[motivation]
### Why $W^{1,1}$ Is Too Small
Consider a sequence of smooth approximations to the Heaviside step function on $U = (-1, 1)$. Define:
\begin{align*}
u_\epsilon(x) := \begin{cases} 0 & \text{if } x < -\epsilon, \\ \frac{1}{2} + \frac{x}{2\epsilon} & \text{if } -\epsilon \le x \le \epsilon, \\ 1 & \text{if } x > \epsilon. \end{cases}
\end{align*}
Each $u_\epsilon$ is Lipschitz (hence in $W^{1,1}(U)$), and its derivative is $u_\epsilon'(x) = \frac{1}{2\epsilon} \mathbb{1}_{(-\epsilon, \epsilon)}(x)$. The $L^1$ norm of the derivative is:
\begin{align*}
\|u_\epsilon'\|_{L^1(U)} = \int_{-\epsilon}^{\epsilon} \frac{1}{2\epsilon} \, d\mathcal{L}^1(x) = 1
\end{align*}
for every $\epsilon > 0$. As $\epsilon \to 0$, the functions $u_\epsilon$ converge in $L^1(U)$ to the Heaviside function $H(x) = \mathbb{1}_{(0,1)}(x)$. The derivatives $u_\epsilon'$ have uniformly bounded $L^1$ norm, yet they converge (in the sense of distributions) not to an $L^1$ function but to the **Dirac measure** $\delta_0$:
\begin{align*}
\int_{-1}^1 u_\epsilon'(x) \phi(x) \, d\mathcal{L}^1(x) \to \phi(0) = \int_{-1}^1 \phi \, d\delta_0 \qquad \text{for all } \phi \in C^\infty_c(U).
\end{align*}
Thus $H \notin W^{1,1}(U)$ — its distributional derivative is a measure, not an integrable function — yet $H$ is the $L^1$-limit of $W^{1,1}$ functions with uniformly bounded derivatives.

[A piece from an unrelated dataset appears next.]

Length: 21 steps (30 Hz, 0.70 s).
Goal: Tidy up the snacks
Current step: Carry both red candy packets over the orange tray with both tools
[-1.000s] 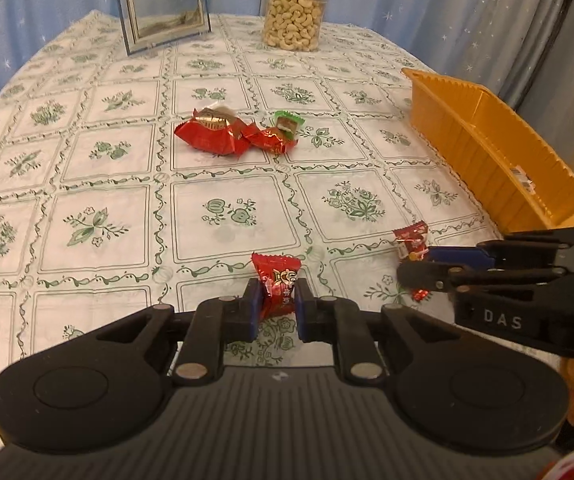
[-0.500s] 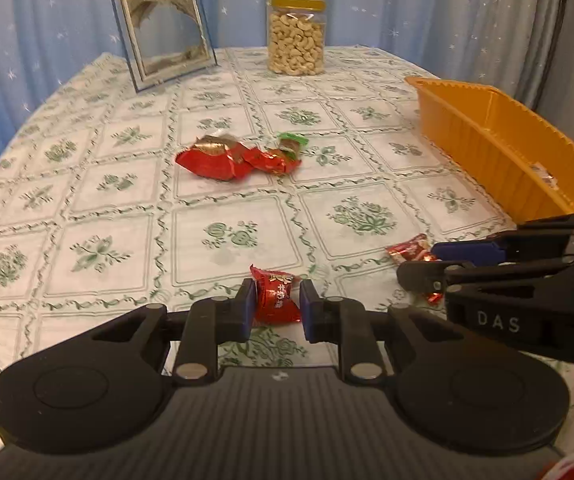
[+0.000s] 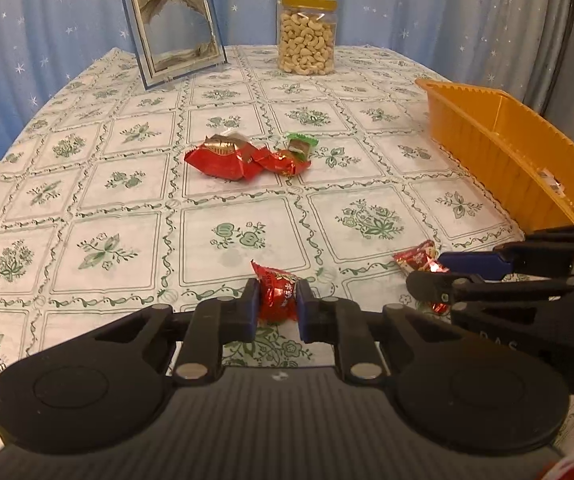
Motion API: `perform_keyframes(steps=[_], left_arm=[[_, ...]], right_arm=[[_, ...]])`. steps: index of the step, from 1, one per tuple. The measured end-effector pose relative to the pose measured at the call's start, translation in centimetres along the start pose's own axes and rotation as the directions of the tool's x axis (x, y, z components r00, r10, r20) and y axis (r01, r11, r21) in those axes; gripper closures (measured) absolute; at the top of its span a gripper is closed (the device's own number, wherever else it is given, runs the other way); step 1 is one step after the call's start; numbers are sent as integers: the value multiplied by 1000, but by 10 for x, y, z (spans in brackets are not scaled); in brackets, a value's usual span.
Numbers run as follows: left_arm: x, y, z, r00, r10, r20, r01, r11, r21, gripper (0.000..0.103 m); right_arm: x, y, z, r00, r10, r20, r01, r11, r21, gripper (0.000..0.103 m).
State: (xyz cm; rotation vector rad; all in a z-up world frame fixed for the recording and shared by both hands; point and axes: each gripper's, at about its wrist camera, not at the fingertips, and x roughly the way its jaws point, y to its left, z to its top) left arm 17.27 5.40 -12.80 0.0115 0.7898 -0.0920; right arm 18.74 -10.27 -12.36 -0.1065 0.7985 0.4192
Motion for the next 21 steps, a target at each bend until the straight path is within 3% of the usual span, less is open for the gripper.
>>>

### The Failure of Weak Compactness at $p = 1$
The root cause is that $L^1(U)$ is not reflexive. The Banach-Alaoglu theorem guarantees that bounded sequences in a reflexive space have weakly convergent subsequences, and this is exactly the mechanism used in the [Difference Quotient Characterisation](/theorems/78) to extract weak derivatives from bounded difference quotients when $p > 1$.
At $p = 1$, the bounded sequence $\{u_\epsilon'\}$ does not converge weakly in $L^1$ — it *escapes* to a measure. More precisely, $L^1(U)$ embeds isometrically into the space of finite signed Radon measures $\mathcal{M}(U)$ (which is the dual of $C_0(U)$), and the Banach-Alaoglu theorem applied in $\mathcal{M}(U)$ gives weak-$*$ convergence to a measure. This is the correct topology for extracting limits.
### The Resolution: Allow Measure-Valued Derivatives
Instead of insisting that the distributional derivative $Du$ be an $L^1$ function, we enlarge the target space and require only that $Du$ be a **finite Radon measure**. This gives the space $BV(U)$. It is strictly larger than $W^{1,1}(U)$ (since it contains the Heaviside function and characteristic functions of nice [sets](/page/Set)), but it retains enough structure to support compactness theorems that replace the Rellich-Kondrachov theorem at the endpoint $p = 1$.
[/motivation]